## Task statement:
Copy out each line of the data that contains "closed".

## Material for this exercise:
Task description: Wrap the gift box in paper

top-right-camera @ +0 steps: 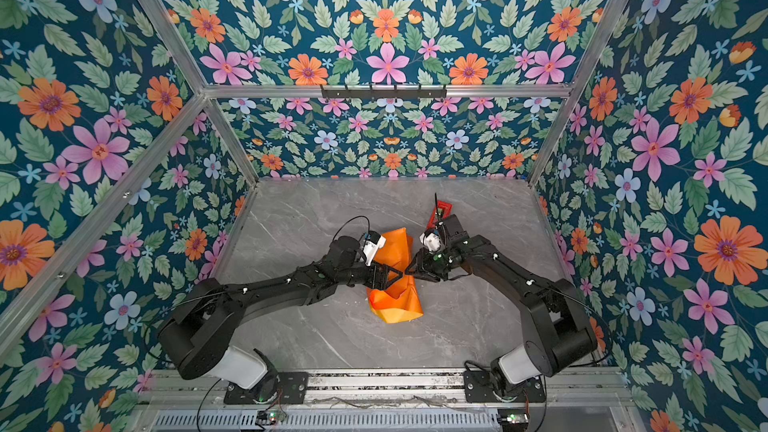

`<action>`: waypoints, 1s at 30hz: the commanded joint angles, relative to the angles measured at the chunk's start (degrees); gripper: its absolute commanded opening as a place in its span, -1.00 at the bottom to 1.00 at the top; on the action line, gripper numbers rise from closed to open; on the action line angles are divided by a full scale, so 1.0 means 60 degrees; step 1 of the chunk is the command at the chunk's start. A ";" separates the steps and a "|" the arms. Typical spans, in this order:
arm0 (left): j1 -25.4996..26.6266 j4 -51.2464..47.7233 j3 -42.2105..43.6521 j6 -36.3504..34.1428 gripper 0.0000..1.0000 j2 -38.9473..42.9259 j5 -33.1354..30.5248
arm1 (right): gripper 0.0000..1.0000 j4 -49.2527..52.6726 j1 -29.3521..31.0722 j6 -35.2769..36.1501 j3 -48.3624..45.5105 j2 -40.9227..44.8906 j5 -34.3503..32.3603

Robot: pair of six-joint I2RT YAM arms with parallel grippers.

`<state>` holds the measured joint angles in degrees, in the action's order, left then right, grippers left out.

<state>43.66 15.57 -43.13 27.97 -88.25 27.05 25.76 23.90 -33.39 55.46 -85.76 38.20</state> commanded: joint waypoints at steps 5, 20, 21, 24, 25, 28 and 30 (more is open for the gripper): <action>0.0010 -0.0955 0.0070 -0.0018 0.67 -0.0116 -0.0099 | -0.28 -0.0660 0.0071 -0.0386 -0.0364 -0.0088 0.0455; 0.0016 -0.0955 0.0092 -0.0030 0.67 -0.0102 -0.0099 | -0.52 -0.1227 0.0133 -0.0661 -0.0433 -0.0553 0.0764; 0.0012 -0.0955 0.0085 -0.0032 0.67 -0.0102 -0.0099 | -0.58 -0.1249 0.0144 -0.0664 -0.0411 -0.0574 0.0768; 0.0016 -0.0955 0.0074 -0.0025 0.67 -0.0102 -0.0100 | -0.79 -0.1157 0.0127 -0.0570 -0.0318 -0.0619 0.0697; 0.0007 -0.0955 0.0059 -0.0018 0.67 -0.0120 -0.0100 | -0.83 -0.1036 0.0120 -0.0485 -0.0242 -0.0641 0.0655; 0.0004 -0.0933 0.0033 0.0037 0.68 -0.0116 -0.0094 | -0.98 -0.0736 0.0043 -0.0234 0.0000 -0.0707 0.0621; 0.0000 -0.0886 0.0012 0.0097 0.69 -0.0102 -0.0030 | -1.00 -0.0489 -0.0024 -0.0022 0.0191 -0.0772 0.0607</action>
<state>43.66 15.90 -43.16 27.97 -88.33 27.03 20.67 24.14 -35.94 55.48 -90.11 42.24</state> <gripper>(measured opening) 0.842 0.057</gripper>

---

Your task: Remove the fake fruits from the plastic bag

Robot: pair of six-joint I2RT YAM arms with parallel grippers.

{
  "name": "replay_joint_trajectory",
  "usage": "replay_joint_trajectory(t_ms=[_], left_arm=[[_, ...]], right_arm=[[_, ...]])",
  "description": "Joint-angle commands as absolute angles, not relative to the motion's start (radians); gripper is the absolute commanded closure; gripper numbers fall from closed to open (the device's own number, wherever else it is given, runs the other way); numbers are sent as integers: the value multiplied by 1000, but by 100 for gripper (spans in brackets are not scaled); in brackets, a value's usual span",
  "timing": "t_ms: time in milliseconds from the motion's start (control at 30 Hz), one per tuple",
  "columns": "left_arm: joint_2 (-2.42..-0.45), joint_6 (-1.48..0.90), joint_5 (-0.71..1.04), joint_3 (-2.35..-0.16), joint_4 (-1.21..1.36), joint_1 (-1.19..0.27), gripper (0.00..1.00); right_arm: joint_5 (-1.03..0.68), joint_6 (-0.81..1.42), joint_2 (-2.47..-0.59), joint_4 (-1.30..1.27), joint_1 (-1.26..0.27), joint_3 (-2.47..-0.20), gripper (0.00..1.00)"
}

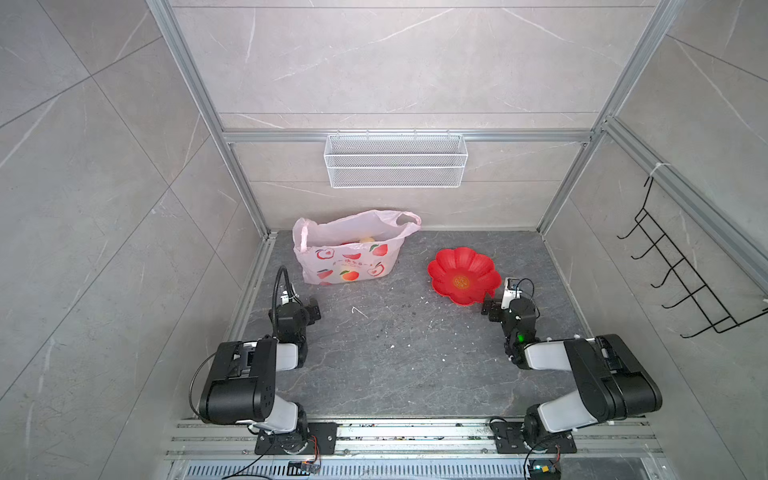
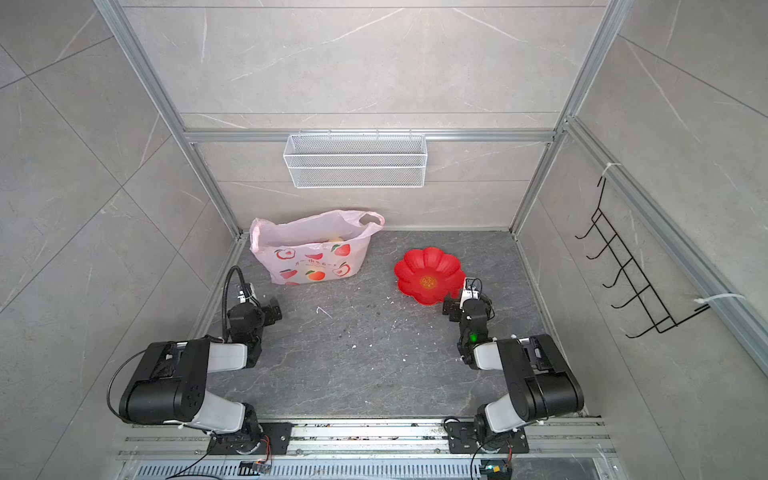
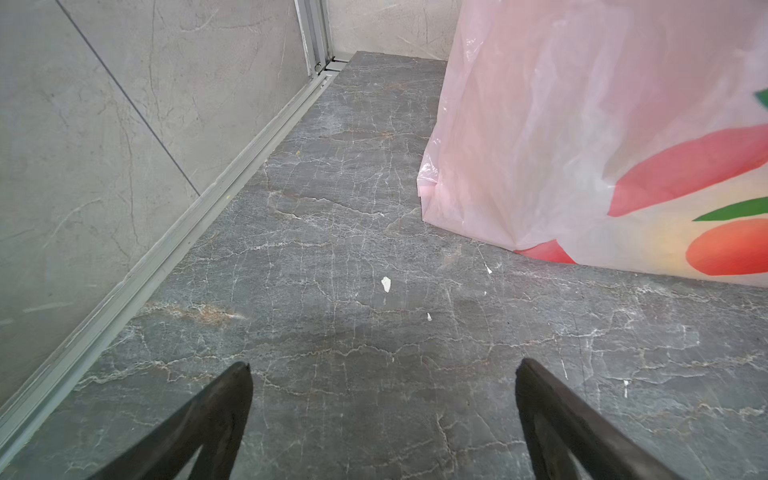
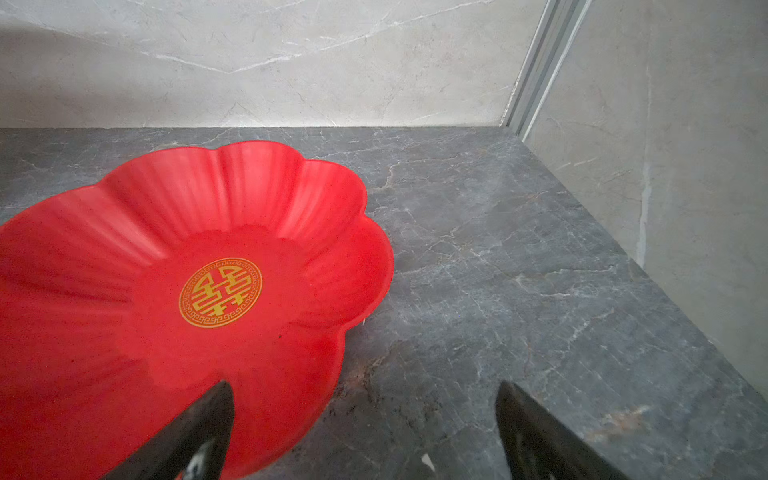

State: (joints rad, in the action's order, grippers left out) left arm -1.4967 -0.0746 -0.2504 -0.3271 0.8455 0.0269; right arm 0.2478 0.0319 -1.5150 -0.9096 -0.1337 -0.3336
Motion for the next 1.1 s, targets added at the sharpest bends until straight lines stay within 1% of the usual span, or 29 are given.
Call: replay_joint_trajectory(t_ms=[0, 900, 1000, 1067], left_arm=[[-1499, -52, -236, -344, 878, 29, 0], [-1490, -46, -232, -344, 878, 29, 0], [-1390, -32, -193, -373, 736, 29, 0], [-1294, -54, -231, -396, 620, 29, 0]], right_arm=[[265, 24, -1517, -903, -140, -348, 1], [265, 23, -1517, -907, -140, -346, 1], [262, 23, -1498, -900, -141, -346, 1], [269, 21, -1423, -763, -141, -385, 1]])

## Solution to the exercise:
`<action>`: waypoints, 1s at 30hz: the commanded joint angles, relative to the angles measured at the chunk's start (degrees); gripper: its absolute commanded opening as a place in its span, -1.00 at the bottom to 1.00 at the top; on the action line, gripper numbers rise from closed to open; on the action line angles are divided by a full scale, so 1.0 means 60 degrees; step 1 of the chunk is the command at the chunk's start. A ";" separates the steps and a "|" the arms. Typical spans, in this order:
  "description": "Joint-angle commands as absolute angles, not relative to the motion's start (radians); gripper is the absolute commanded closure; gripper numbers fall from closed to open (the device's own number, wherever else it is given, runs the other way); numbers are sent as integers: the value multiplied by 1000, but by 100 for gripper (spans in brackets are not scaled); in brackets, a value's usual span",

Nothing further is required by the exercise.